Omar Khyam replied: "No, I’m not a terrorist but they are
working through us." Sidique Khan said: "Who are? There’s no
one higher than you." Later in the conversation Khyam spoke of
travel to terror training camps in Pakistan and warned Sidique
Khan: "The only thing, one thing I will advise you, yeah, is
total obedience to whoever your emir is... up there you can get
your head cut off."
In
2003, Omar Khyam (who used the code-name "Ausman")
and Mohammed Sidique Khan (code-named "Ibrahim") had both
attended a terrorist training camp in Malakand in Pakistan, near
the Afghanistan border. Here they had trained in the use of
explosives, handling Kalashnikovs, rocket propelled grenades and
how to extract the deadly toxin ricin from castor oil beans.
In 1999, according to Richard Watson on BBC’s
Newsnight - (video
here) - Omar Bakri Mohammed wanted to expand Al
Muhajiroun’s operations.

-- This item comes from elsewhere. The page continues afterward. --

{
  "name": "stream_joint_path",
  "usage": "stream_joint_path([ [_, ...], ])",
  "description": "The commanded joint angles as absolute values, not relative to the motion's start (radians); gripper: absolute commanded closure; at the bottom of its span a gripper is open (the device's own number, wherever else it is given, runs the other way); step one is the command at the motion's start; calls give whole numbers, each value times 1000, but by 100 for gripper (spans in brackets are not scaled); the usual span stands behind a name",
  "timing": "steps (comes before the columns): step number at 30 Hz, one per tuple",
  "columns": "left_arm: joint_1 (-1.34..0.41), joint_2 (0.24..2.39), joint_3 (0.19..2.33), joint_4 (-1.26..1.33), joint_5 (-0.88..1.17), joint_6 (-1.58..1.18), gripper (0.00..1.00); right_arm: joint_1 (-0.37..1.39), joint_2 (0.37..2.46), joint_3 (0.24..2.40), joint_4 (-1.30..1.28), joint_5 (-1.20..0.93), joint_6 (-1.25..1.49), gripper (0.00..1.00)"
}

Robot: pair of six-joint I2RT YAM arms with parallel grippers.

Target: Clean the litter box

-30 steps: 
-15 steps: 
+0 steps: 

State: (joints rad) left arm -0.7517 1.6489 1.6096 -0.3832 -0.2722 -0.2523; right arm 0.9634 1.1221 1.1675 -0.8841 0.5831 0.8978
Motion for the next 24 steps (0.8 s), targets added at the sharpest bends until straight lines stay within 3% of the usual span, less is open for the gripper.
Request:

He sent an envoy to New York, called
Sajil Shahid (pictured). It was in New York that Shahid, a
Dutch/Pakistani, met Mohammed Junaid Babar, whose testimony
would later help to convict the Operation Crevice members.
In New York in the mid-1990s, the Queens Islamic Center, based
at the Masjid al-Fatima on 37th Avenue, Woodside, had been taken
over by radicals from Hizb ut-Tahrir. The US Hizb ut-Tahrir
branch had been
set up
in Queens in the 1980s by Iyad Hilal. He recently lived in
Orange County, California, before being
forced into hiding.
Aqeel Khan, founder and secretary of the Queens Islamic Center,
said of these Hizb radicals: "They had their own
programs, which were not the directions of the mosque... There
were five times (a day) prayer, but then they had their own
meetings here and we - the general public - were not invited."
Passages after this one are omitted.